Much depends on the industry and the setting. No one would say it’s unreasonable to expect someone working in a kitchen to tie their hair back, or to wear sturdy boots on a building site. But there are many shades of grey – from beards to head coverings, jewellery to heels, and what comprises business casual. Employers therefore need to give a definite steer on how they require their employees to dress for work.
Some sectors dictate what people wear. Take a law practice in central London, for example. A few years ago everyone would have been wearing a three-piece pinstripe suit, probably from Savile Row, and usually complete with hanky in the top pocket, because this was the uniform of the city lawyer. Today the dress code is still business smart, but much less formal. Conversely some people actively choose to work for certain companies because of their laid-back culture, which includes a relaxed and casual approach to business dress.

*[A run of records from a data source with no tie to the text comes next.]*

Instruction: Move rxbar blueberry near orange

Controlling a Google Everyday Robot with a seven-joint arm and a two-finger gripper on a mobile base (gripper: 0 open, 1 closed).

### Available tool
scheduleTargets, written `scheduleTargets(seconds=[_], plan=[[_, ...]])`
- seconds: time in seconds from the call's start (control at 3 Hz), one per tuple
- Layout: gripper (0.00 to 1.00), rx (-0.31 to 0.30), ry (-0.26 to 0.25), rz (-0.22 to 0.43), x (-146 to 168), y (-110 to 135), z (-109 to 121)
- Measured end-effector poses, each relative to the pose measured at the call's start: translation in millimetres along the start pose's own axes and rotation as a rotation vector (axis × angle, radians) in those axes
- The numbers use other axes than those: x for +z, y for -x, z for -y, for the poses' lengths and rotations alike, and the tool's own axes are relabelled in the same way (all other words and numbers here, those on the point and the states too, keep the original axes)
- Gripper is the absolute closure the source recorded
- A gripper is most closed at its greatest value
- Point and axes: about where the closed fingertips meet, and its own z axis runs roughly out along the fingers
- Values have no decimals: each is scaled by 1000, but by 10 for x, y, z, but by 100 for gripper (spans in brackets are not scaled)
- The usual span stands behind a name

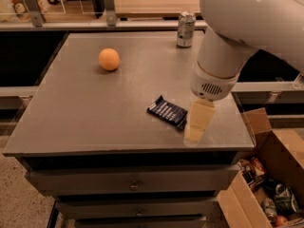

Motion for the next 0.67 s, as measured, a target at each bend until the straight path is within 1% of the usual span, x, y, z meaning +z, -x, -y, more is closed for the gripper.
scheduleTargets(seconds=[0.33, 0.67], plan=[[0, 18, 42, -1, 198, 132, 10], [0, 36, 69, 3, 352, 244, 36]])
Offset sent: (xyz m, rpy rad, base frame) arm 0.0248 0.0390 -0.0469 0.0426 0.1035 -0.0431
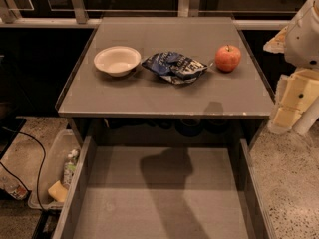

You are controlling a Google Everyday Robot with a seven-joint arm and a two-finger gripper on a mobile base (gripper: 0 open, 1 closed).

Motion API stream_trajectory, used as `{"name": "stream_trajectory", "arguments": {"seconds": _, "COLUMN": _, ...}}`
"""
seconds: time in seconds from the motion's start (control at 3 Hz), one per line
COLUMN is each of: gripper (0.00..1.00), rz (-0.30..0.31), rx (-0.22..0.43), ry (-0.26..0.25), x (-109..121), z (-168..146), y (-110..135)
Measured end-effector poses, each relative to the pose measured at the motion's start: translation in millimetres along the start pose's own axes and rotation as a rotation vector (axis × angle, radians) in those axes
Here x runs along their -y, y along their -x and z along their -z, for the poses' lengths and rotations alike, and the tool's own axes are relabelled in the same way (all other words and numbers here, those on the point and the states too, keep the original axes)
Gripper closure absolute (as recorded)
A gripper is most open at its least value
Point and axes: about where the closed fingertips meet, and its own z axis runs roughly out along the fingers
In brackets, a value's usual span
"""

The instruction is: Place blue chip bag into top drawer

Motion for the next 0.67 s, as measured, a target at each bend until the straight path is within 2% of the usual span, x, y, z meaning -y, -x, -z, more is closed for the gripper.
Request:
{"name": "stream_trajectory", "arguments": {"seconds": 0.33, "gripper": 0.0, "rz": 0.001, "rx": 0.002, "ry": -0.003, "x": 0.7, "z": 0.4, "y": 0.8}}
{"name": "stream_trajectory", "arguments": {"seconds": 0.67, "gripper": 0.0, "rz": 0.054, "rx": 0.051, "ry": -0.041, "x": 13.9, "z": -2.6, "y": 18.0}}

Every employer should have a legally-compliant dress code policy that doesn’t leave them exposed to potential discrimination claims. Gender, race, religion and ethnicity tend to be the areas where sensitive issues arise, so it’s important to be mindful of this as you put your policy together, seeking advice where necessary. However simple or extensive you choose to make it, the policy must be clear, comprehensive and well communicated from the outset of employment for a new recruit, avoiding ambiguity, so they understand exactly what the requirements are.
As an employer, a dress code policy gives you the security to try and deal with a situation informally first, knowing it can be escalated if required. It also lends clarity to your business, setting the tone and endorsing the culture you’re keen to create. One policy might simply reference hygiene, and ‘tidy’ or ‘appropriate’ clothing. Another might say business casual is acceptable in the office, but a suit is essential for all offsite work or client meetings. And all policies should contain guidance on dressing for hot weather. This summer many of us were working at home, but is it ever appropriate to wear flip flops and shorts to the office? Being explicit as to exactly how the dress code will be relaxed as temperatures soar – perhaps that shorts are allowed but they should be smart and knee-length – will save many headaches.
Some companies have a combined policy, where it’s not just about defining clothing, but overall appearance and the way an individual represents the business. Again, this needs to be carefully thought through and communicated to avoid pitfalls. If, for example, you were to include a clause to say there’s no objection to the wearing of jewellery, but it should not cause danger or be detrimental to overall appearance. The health and safety element makes sense, but ‘detrimental to overall appearance’ could be challenged unless the policy is watertight.
Once in place, it’s important to review your policy on a regular basis to make sure it’s still relevant, and that’s been especially applicable this year with so many people working from home due to the pandemic. And something worth considering, if you’re not sure what your dress code should be, go smart initially…you can always relax it later.